The victim mentality - IT geeks are sensitive to logic that is what you pay them for. When things do not add up, they are prone to express their opinions on the matter, and the level of response will be proportional to the irrationality of the event. IT geeks complain primarily about logic, and primarily to people they respect. If you are dismissive of complaints, fail to recognize an illogical event or behave in deceptive ways, they will likely stop complaining to you. You might mistake this as a behavioral improvement, when it is actually a show of disrespect. It means you are no longer worth talking to, which leads to insubordination.

Insubordination - Good IT pros, whether they are expected to or not, have to operate and make decisions with little supervision. Therefore, when the rules are loose and logical and supervision is results-oriented, supportive and helpful to the process, geeks are loyal, open, engaged and downright sociable. Micro-management, illogical decisions, inconsistent policies and the creation of unnecessary work will elicit a quiet, subversive, almost vicious attitude from otherwise excellent IT staff. From the outside, nothing looks to be wrong and the work still gets done. However, internally, the IT group, or portions of it, may cut themselves off almost entirely from the intended management structure. They believe they are protecting the organization, as well as their own credibility and they are often correct.
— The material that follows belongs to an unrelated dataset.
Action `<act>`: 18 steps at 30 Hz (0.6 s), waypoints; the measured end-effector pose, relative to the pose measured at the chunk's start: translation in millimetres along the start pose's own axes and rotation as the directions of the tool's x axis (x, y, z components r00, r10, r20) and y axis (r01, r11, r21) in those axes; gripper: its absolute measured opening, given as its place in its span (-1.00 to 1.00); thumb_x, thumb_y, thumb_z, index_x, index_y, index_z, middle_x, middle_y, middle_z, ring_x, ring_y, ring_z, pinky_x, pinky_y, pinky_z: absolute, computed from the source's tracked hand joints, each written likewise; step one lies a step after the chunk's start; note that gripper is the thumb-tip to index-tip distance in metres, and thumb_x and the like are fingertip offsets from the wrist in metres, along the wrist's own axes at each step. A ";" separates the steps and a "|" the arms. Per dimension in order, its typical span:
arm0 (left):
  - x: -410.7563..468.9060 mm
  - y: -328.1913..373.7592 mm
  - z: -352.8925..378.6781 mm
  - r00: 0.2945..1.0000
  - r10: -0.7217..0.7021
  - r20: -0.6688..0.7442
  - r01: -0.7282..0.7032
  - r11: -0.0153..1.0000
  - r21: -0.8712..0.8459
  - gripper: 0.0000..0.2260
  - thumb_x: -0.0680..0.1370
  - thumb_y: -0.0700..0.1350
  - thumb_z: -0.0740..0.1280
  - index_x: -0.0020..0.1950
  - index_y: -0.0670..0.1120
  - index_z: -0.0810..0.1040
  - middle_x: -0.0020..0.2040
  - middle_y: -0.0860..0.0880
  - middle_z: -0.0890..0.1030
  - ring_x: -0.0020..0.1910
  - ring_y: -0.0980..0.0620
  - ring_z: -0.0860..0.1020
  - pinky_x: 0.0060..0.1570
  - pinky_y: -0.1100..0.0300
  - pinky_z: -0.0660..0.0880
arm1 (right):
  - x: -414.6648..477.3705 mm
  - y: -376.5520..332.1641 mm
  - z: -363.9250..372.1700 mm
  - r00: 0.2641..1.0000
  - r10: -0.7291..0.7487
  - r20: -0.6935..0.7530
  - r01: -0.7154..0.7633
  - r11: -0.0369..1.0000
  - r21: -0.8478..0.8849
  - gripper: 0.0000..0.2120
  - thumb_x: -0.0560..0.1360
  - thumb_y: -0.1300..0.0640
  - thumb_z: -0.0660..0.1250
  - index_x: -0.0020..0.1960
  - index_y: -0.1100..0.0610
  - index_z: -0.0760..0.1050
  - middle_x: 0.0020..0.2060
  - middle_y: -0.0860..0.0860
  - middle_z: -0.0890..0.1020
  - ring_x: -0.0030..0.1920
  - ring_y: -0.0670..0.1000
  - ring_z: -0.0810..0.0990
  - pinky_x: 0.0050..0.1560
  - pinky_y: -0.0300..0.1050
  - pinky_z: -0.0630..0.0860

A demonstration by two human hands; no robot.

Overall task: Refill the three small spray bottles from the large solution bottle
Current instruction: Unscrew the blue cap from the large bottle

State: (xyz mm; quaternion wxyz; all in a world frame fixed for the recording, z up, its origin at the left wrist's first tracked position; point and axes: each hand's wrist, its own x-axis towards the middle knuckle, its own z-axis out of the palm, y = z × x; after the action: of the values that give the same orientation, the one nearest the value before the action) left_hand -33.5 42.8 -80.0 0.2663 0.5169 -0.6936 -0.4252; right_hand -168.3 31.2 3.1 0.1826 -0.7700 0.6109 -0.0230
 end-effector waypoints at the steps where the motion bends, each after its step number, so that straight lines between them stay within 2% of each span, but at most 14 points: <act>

Credit whoring - IT pros would prefer to make a good decision than to get credit for it. What will make them seek credit is the danger that a member of the group or management who is dangerous to the process might receive the credit for the work instead. That is insulting. If you have many credit whores in your IT group, there are bigger problems causing it.

Antisocial behavior – It is fair to say that there is a large contingent of IT pros who are socially unskilled. Like anyone else, IT people tend to socialize with people who respect them. They will stop going to the company picnic if it becomes an occasion for everyone to list all the computer problems they never bothered to mention before.

How we prompt the stereotypes

What executives often fail to recognize is that every decision made that impacts IT is a technical decision. With IT, you cannot separate the technical aspects from the business aspects. They are one and the same, each constrained by the other and both constrained by creativity. Creativity is the most valuable asset of an IT group, and failing to promote it can cost an organization literally millions of dollars.

When you understand the mission of IT, it is not hard to see why co-workers and supervisors are judged severely according to their abilities to contribute to that process. If someone has to constantly be taught Computers 101 every time a new problem presents itself, he cannot contribute in the most fundamental way.

How to fix it

Therefore, if you want to have a really happy, healthy and valuable IT group, you must take an interest. IT pros work well for people they respect, so you need to give them every reason to afford you some.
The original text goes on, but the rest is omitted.